The look on Elizabeth Njoroge’s face when I first meet her is one full of hope, almost an array of relief and a whole dash of happiness. Her kids, Ghetto Classics, are turning a year older and it’s impossible for her to hide her joy, seeing their tremendous growth!
“It’s amazing what 5 years and the unwavering support of Safaricom International Festival has done for my kids and for that, I am eternally grateful.”
Elizabeth has been described as a sedulous visionary for the power of classical music in Kenya. She is more than a mother figure to the kids of the Ghetto Classics program and orchestra, and she is also one of the leading figures for getting young people across Kenya involved in classical music through The Art of Music Foundation, which she created in 2009.
She also founded the Kenya National Youth Orchestra, or K.N.Y.O., and runs the Safaricom Youth Orchestra, or S.Y.O. The K.N.Y.O. — which started in 2010 and is made up of young talent from across the country who are from 14 to 24 — meets three times a year for intensive rehearsals and a few concerts, including a performance in July 2015 at the state dinner held for President Obama.
Her passion for music
In her early years as a child, she developed a passion for music and when she was four she started to take piano lessons. She then moved to Canada and then to the United Kingdom to pursue her other passion: medical disciplines.
She graduated with a degree in biochemistry and pharmacy, but somewhere along the line, her life took a different path. She had also thought of embarking on a career as professional musician, but at the time she says, she didn’t have the guts.
So what changed?
She came back to Nairobi in 2003 and was immediately struck by the fact that there were few music initiatives and that only white people had access to music schools.
One Father John Webootsa, the catholic father who worked at St John’s Catholic Church at the time asked her to start teaching some of his kids music.
In 2007 Njoroge started to host a programme of classical music in a local radio, that was sponsored by Safaricom, and came to understand that more people than she thought were interested in classical music, even those who aren’t members of the wealthy white community.
“Playing music makes you forget the world around you. Troubles can be left behind and there is room again to focus on the positive things in life. I’ve seen it first hand especially in the first days of starting the Ghetto Classics programme in 2008”, Elizabeth Njoroge says. Music also gives the poorest children the skills to overcome their daily challenges: “If you can master an instrument, you can master life”, she adds while smiling.
The Ghetto Classics and the Conversation that changed their lives
The life changing project that became the Ghetto Classics program began with just 14 children using instruments borrowed from the Kenya Conservatoire of Music.
A very delighted and talented Levi Wataka, a music teacher who is now the K.N.Y.O. music director, started teaching the kids with the little they had but thanks to private donations and the ever growing determination of Elizabeth and her team, they eventually had enough instruments for more regular lessons.
In 2013 however, her luck changed forever when Mr. Bob Collymore, C.E.O of Safaricom, asked Ms. Njoroge to form the Safaricom Youth Orchestra.
This was in order to bring together children who are living in the most desperate conditions with similarly talented kids from more privileged backgrounds and teach them music – both in reading sheet music and playing instruments.
So far, they have over 1,200 kids from Korogocho, Huruma, Dandora and Mukuru kwa Reuben, as well as students from Farasi Lane Primary School and Muthangari Primary School in Nairobi. They’ve also expanded to Mombasa and will soon kick off in Kisumu.
“As much as it has been an uphill win for the kids, they still face quite a number of challenges,” Elizabeth says. “Considering their backgrounds, most of them were either involved in crime, were physically and mentally abused and most of them can’t fend for themselves despite them being underage.”
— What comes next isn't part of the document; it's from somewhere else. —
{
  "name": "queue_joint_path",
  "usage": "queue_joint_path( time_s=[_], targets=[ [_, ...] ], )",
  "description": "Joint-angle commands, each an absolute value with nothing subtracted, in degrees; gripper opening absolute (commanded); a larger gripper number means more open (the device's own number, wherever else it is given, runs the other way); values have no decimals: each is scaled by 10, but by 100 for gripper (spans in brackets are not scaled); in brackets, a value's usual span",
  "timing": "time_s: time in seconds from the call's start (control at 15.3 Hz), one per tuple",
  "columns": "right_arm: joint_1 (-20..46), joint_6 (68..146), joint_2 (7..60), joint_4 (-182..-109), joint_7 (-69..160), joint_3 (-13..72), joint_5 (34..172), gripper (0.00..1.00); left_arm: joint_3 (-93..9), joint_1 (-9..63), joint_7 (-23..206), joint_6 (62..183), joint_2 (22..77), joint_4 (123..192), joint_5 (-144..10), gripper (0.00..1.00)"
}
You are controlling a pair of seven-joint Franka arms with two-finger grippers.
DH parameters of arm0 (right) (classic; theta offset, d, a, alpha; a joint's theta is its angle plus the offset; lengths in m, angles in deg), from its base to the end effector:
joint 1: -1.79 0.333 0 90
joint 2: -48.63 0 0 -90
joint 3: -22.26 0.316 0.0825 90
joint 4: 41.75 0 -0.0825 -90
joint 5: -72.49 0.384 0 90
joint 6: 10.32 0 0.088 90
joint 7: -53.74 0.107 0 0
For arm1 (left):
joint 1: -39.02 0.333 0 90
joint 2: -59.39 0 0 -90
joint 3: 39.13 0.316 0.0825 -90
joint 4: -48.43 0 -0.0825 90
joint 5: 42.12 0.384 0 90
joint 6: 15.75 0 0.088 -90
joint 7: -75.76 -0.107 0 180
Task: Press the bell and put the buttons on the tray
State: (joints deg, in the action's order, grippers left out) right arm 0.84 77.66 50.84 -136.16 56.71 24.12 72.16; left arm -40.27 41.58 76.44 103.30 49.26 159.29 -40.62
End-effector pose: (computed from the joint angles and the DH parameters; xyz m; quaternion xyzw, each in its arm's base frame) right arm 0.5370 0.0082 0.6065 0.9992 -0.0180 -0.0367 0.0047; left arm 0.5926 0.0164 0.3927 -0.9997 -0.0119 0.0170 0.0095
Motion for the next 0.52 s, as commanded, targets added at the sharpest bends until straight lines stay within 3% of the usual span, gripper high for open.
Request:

“It’s sad to see some of the kids falling sick because of the dumpsite. We currently have a few kids in hospital fighting infections because of the toxicity of the smoke that comes from the rubbish there. It’s even worse now that the sun is out. It sometimes makes it unbearable. This forces us to relocate our music sessions to a different area, but it breaks my heart that we’re leaving more than 1,700 kids from the primary schools next to us behind. We pray we find a solution to this soon.”
“We still have a very long way to go but we are taking steps in the right direction. If you want to see what music can do and what it has done to these precious kids, come down to Kasarani this Sunday. I assure you that your life will change once you see those kids play!”